═════ RECORD EXCERPTS

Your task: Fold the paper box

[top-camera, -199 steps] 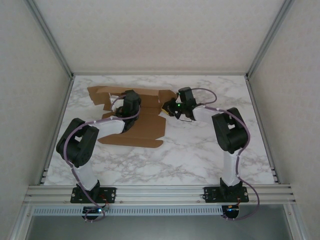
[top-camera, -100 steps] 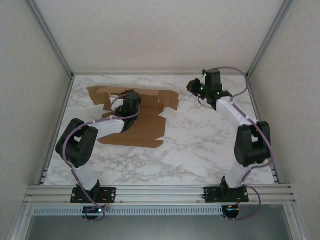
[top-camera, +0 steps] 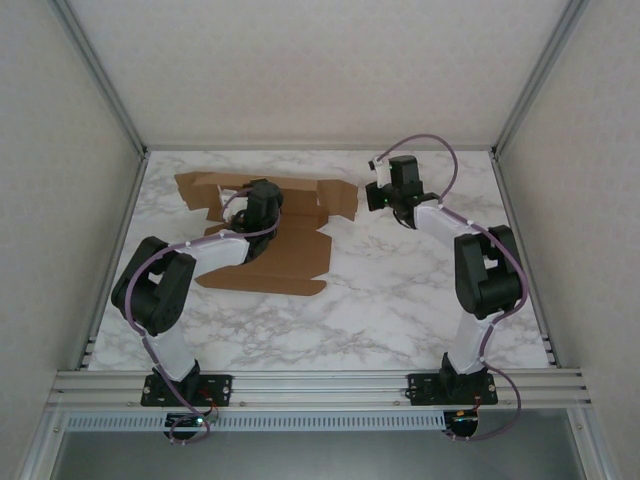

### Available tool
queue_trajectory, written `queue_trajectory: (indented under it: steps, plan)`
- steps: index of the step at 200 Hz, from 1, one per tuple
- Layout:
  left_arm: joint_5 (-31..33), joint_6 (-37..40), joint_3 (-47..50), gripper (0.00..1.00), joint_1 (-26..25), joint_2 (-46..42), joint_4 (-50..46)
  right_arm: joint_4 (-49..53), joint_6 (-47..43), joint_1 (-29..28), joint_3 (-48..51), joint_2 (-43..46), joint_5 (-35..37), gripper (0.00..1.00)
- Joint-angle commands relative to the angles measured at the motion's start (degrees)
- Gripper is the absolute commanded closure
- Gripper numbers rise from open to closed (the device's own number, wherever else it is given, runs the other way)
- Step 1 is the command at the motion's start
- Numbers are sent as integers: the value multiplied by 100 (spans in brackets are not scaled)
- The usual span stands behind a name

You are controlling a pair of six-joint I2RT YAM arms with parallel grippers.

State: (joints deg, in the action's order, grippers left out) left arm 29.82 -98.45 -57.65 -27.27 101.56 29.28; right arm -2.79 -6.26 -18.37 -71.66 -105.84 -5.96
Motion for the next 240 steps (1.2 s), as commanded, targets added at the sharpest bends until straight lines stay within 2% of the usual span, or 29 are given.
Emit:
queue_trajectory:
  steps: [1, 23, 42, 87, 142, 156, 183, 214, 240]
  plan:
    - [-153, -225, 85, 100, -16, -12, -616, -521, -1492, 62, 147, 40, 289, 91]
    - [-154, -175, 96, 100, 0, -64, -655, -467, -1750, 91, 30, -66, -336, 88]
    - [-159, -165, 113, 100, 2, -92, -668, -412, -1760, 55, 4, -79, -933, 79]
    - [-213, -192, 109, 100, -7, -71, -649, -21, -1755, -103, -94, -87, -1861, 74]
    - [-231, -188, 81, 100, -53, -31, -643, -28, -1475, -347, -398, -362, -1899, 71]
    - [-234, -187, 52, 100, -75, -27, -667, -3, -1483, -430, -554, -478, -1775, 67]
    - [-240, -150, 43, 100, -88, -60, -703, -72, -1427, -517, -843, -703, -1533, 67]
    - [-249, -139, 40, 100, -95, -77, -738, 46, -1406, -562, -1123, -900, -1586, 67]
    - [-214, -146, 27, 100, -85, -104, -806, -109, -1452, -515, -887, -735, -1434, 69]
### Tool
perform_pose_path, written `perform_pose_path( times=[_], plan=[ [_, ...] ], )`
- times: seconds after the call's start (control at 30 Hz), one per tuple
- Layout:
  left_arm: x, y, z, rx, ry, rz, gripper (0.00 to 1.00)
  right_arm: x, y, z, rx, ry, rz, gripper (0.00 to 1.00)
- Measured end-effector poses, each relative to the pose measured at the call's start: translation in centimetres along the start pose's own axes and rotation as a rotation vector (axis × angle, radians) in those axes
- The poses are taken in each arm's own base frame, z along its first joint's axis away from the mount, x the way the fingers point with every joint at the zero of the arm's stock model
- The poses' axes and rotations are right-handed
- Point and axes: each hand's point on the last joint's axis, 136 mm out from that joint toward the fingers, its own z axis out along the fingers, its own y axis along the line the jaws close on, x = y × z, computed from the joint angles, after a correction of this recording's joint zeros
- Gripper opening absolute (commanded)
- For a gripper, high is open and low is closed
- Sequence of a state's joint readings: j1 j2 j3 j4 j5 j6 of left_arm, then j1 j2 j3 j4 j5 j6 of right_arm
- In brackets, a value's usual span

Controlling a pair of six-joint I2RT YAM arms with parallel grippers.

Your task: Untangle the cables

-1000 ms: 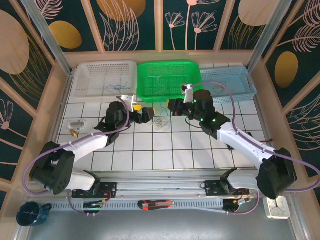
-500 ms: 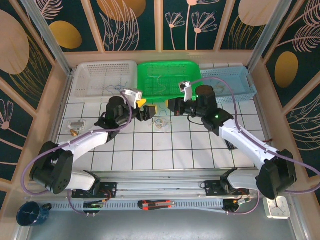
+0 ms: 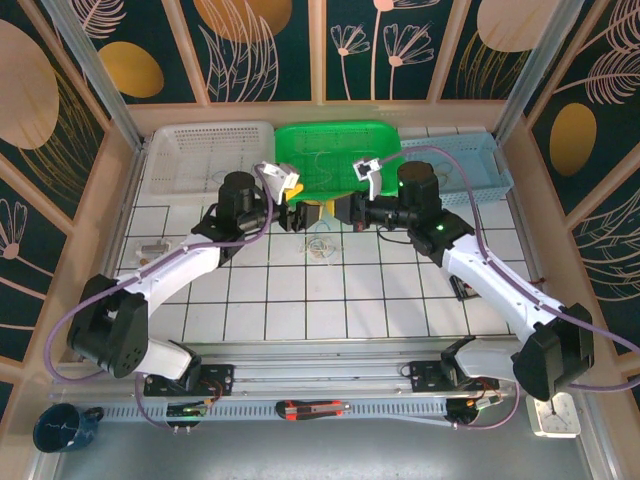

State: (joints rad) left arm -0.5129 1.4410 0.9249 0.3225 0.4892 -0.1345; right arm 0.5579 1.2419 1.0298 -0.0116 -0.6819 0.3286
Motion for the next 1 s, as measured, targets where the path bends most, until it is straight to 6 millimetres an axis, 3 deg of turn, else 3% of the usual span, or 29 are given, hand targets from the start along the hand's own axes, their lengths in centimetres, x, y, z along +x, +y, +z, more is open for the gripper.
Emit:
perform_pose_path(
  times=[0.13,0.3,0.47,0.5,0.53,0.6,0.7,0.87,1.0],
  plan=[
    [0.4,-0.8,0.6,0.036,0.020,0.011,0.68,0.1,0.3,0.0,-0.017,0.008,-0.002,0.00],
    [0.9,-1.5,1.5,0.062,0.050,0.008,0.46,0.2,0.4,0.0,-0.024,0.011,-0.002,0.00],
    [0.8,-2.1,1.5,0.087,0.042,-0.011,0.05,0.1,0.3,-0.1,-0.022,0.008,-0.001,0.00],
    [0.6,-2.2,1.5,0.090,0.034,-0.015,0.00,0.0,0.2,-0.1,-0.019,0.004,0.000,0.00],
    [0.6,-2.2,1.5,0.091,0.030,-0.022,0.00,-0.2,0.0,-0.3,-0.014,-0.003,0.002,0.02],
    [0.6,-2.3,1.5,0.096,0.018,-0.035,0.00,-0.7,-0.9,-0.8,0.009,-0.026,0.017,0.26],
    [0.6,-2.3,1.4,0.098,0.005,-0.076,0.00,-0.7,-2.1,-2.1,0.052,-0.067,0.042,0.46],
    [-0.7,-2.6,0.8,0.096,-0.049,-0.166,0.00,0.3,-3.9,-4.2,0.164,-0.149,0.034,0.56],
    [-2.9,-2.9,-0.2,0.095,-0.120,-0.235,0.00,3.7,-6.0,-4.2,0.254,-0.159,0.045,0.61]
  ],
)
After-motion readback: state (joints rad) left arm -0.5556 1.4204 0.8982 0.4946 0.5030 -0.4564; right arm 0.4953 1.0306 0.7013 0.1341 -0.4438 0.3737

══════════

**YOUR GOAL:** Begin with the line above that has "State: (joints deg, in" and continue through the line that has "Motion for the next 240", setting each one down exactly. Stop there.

**TASK RESULT:**
State: (joints deg, in the action's order, grippers left out) left arm 29.82 -98.45 -57.65 -27.27 101.56 29.28; right arm -2.79 -6.26 -18.37 -71.66 -105.84 -5.96
Motion for the next 240 steps (1.2 s), as commanded, targets added at the sharpest bends until straight lines stay within 2% of the usual span, or 29 are given.

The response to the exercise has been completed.